As I mentioned in my last blog post, the first step in my GSoC project is a minor rewrite of panedr to make pandas an optional dependency, as the amount of mandatory dependencies to MDAnalysis should be kept as small as possible. In today’s blog post, I’ll report about my progress in this endeavour, and mention a number of the things I have learned in the process.

Automated Testing with GitHub Actions

Before starting work on the actual code, we wanted to change the continuous integration workflow. In particular, we wanted to make the switch from Travis CI to GitHub Actions. On my part, this involved creating a .yml file at panedr/.github/workflows/gh-ci.yaml as part of PR #32. I am happy to report that this worked out of the gate, and every commit on pull requests is now tested in GH Actions. Also, badges on the repository’s front page now inform the user of the passing tests and a respectable 82 % test coverage, with most misses happening because only the most recent file format (used for over 15 years at this point) is currently tested.

Managing Dependencies

The goal of this work is to have the functionality of panedr available to use without the requirement of installing pandas. Initially, I changed the package in such a way that pandas was an optional dependency that could be installed along panedr like so:

python -m pip install panedr[pandas]

, where ommitting the [pandas] would install panedr without it. However, as discussed in more detail in #34, this would be a breaking change to the way panedr currently works. Instead, my current goal is to have two packages in the repository, panedrlite and panedr. All of the code will be part of panedrlite. panedr will be a metapackage, with panedrlite[pandas] as one of its dependencies. This way, users can still install and import panedr just as they can now, and MDAnalysis can include panedrlite without pandas. The dependencies of panedr are managed in requirements.txt and setup.cfg, and these files have been changed / will be changed according to these new specifications. One addition to the requirements is NumPy, which is now installed with the same requirements that MDAnalysis specifies.
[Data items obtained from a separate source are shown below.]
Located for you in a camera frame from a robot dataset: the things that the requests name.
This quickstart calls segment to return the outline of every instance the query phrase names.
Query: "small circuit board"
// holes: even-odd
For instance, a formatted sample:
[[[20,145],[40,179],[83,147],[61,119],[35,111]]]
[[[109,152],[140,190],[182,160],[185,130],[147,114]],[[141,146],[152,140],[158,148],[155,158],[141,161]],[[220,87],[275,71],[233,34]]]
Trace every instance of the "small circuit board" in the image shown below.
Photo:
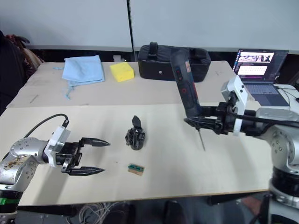
[[[136,164],[130,164],[128,166],[128,171],[133,173],[133,174],[137,174],[139,176],[142,176],[143,172],[144,172],[144,167],[142,166],[138,166]]]

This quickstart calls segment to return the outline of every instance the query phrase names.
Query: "laptop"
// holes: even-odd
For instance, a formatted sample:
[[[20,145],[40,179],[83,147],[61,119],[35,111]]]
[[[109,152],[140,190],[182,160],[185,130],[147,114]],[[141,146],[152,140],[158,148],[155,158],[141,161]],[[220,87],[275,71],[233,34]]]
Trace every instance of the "laptop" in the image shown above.
[[[274,81],[287,50],[239,49],[233,70],[261,106],[289,106]]]

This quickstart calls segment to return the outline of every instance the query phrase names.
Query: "blue cloth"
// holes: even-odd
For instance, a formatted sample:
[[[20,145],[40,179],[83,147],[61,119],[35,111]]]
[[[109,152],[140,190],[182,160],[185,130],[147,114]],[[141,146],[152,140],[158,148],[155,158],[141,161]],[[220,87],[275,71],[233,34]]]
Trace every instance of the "blue cloth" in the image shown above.
[[[85,85],[105,81],[100,57],[65,58],[62,78],[68,80],[69,86]]]

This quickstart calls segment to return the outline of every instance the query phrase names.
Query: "small white object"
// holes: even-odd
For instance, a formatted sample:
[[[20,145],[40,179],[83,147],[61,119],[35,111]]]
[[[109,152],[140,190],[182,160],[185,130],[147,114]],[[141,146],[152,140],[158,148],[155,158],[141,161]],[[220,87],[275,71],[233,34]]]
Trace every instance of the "small white object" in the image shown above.
[[[244,88],[244,84],[241,81],[239,76],[235,76],[231,78],[228,82],[226,82],[222,88],[221,88],[221,93],[223,97],[225,98],[226,101],[229,99],[229,94],[231,92],[234,92],[237,97],[238,101],[235,104],[235,111],[239,115],[243,115],[245,112],[246,108],[246,102],[247,102],[247,97],[248,93],[246,92]],[[241,125],[242,125],[242,119],[236,119],[235,120],[235,125],[234,125],[234,132],[233,135],[237,136],[240,133],[241,130]]]
[[[121,56],[120,55],[113,55],[114,62],[121,62]]]
[[[49,140],[44,152],[49,159],[49,165],[56,167],[56,153],[64,146],[67,138],[70,135],[70,131],[65,127],[59,126],[53,133],[52,138]]]

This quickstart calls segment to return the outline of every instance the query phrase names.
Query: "drill bit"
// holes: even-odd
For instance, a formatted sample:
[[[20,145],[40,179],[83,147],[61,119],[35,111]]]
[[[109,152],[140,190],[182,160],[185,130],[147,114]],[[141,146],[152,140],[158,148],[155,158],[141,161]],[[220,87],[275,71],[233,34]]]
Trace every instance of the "drill bit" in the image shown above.
[[[204,141],[202,140],[202,136],[201,136],[201,133],[200,133],[200,129],[198,129],[198,133],[199,133],[199,137],[200,137],[200,141],[201,141],[202,147],[204,148],[204,151],[206,151],[206,147],[205,147],[205,145],[204,145]]]
Refactoring the panedr Code

The other steps described in this blog post are more (learning about) package management than coding. This is the Summer of Code, however, so now I’ll talk about the changes to the panedr code that I have made thus far.

GROMACS writes EDR files according to the eXternal Data Representation (XDR) protocol. Under the hood, panedr uses the xdrlib Python package to decode the binary files.

When the user calles the edr_to_df() function, an EDRFile object is created. During object instantiation, the EDR file passed to edr_to_df is read and the binary content passed to an instance of GMX_Unpacker, which inherits from xdrlib’s Unpacker. Next, the first few bytes of the binary files are read. They contain information on the file version, precision (single or double), and which energy terms are present in the file. After initialisation, the file is read iteratively, and the energy values of each frame are stored in a nested list.

Once the last byte is read, the iteration stops. edr_to_df then returns the nested list as a pandas dataframe.

Luckily, this setup lends itself well to refactoring. Pandas is only used in the very last step, after the file has been read in its entirety. In PR #33, I’ve been working on just this.

To make panedr functional without pandas, I moved the parsing of the file to a new function read_edr(). This function returns the nested lists that contain the energy values for each frame. edr_to_df() then just has to call read_edr() and assemble its return values into the dataframe. The function can also check whether pandas is installed in a try-except statement.

Another new function contains the functionality that I want to use for my auxiliary reader in MDAnalysis: edr_to_dict() takes the nested lists that read_edr() returns and assembles them into a dictionary of NumPy arrays. This data structure will be straightforward to work with further downstream.

I have also written a test for edr_to_dict(). The test compares the dictionary to the dataframe, and because these two are the same, we can be confident that the function is indeed working as intended.

Lessons Learned

In the last two weeks, I have learned quite a lot, including:

  • more details on what actually makes a Python package
  • how to manage dependencies of packages
  • how to make packages installable
  • CI workflows in GitHub actions
  • What the XDR protocol is and how it is read

Also: I already knew this, of course, but I was once again reminded that tasks often take much longer than I anticipate before starting out.

While improving my understanding of Python packaging was and is certainly important, I am now looking forward to wrapping up this part of the project and moving on to the implementation in MDAnalysis.

Future Goals

The immediate next steps are still concerning the panedr package:

  • Set up the panedr metapackage and panedrlite which holds the code
  • Get PR #33 merged to get panedr-lite ready for inclusion in MDAnalysis
  • Write documentation for the new functions

I am hoping to finish this work over the next week, so I can then use panedr-lite in MDAnalysis and get started on the EDRReader in earnest.